Quanto à sua morfologia, são células de tamanho entre 12 e 15 μm de diâmetro, variando bastante em forma, mas distinguíveis dos outros leucócitos do sangue. O citoplasma é abundante, de coloração cinza ou azul-claro acinzentada, com fina granulação. Esta granulação com aspecto de fina poeira dá ao citoplasma uma aparência de vidro fosco. É comum encontrar vacúolos citoplasmáticos nessas células.
Hematopoiese:
Hematopoiese é o processo de formação, desenvolvimento e maturação dos elementos do sangue (eritrócitos, plaquetas e leucócitos) a partir de um precursor celular comum e indiferenciado conhecido como célula hematopoiética pluripotente, ou célula-tronco, unidade formadora de colônias (UFC), hemocitoblasto ou stem-cell. As células-tronco que no adulto encontram-se na medula óssea são as responsáveis por formar todas as células e derivados celulares que circulam no sangue.
A hematopoiese é função do tecido hematopoiético, que aporta a celularidade e o microambiente tissular necessários para gerar os diferentes constituintes do sangue. No adulto, o tecido hematopoiético forma parte da medula óssea e ali é onde ocorre a hematopoiese normal.
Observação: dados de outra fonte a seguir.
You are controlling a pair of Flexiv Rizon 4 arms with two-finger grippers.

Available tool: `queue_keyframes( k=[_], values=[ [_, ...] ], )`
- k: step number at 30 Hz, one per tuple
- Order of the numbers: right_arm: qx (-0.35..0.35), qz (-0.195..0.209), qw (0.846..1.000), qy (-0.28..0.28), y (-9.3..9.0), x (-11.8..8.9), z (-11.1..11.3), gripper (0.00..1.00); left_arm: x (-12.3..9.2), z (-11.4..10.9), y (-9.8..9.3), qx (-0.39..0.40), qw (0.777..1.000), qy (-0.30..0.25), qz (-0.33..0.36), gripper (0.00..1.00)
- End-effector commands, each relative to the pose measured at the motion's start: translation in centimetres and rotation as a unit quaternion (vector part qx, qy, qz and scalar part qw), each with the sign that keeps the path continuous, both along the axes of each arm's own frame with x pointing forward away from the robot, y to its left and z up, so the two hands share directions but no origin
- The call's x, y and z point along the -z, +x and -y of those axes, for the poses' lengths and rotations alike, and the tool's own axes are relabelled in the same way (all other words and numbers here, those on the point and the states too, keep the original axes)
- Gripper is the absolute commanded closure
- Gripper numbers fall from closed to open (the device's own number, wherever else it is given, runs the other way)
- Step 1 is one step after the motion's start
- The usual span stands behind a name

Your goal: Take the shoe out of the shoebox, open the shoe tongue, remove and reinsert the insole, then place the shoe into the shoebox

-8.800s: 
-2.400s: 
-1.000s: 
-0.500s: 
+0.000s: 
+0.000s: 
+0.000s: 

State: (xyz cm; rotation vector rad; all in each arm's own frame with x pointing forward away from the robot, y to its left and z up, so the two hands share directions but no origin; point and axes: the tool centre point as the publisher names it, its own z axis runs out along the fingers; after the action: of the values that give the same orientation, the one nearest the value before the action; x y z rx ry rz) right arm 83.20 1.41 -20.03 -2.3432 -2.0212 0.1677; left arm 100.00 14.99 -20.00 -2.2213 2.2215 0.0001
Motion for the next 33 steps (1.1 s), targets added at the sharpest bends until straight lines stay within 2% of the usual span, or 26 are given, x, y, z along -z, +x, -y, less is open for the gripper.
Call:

A medula óssea é o órgão mais importante da gênese das mais diversas células sanguíneas pois lá estão as células-tronco que dão origem a células progenitoras de linhagens mielocíticas, linfocítica, megacariócitos e eritroblastos.
· Leitura de plaquetas:
As plaquetas são as células do sangue, responsáveis por elaborados processos bioquímicos envolvidos na hemostasia, trombose e coagulação do sangue. São formadas na medula óssea a partir da fragmentação do citoplasma do seu precursor, o megacariócito, uma célula gigante e multilobulada presente na medula. Do ponto de vista da morfologia, as plaquetas são fragmentos citoplasmáticos anucleados de tamanho variado, entre 2,9 e 4,3 μm, e espessura entre 0,6 e 1,2 μm. É importante salientar que o tamanho das plaquetas varia de um indivíduo para outro. Apresenta-se como uma célula arredondada ou ovoide, citoplasma azul-claro com grânulos vermelho-purpúreos homogeneamente distribuídos.
Possuem um tempo de vida entre 8 e 10 dias. Depois disso são destruídas e retiradas de circulação pelo baço. 
· Contagem diferencial de Leucócitos:
A contagem é realizada com o contador de células sanguíneas.
Referencias: 
Recomendações da Sociedade Brasileira de Patologia Clínica/ Medicina Laboratorial (SBPC/ML): Coleta e Preparo de Amostra Biológica, 47. 2013, São Paulo.
ZAGO, FALCAO, PASQUINI. Tratado de hematologia – 2013. Atheneu, 1ªEd., 2013.
Renato Failace. Hemograma – Manual de interpretação. Artmed, 5ª Ed., 2009.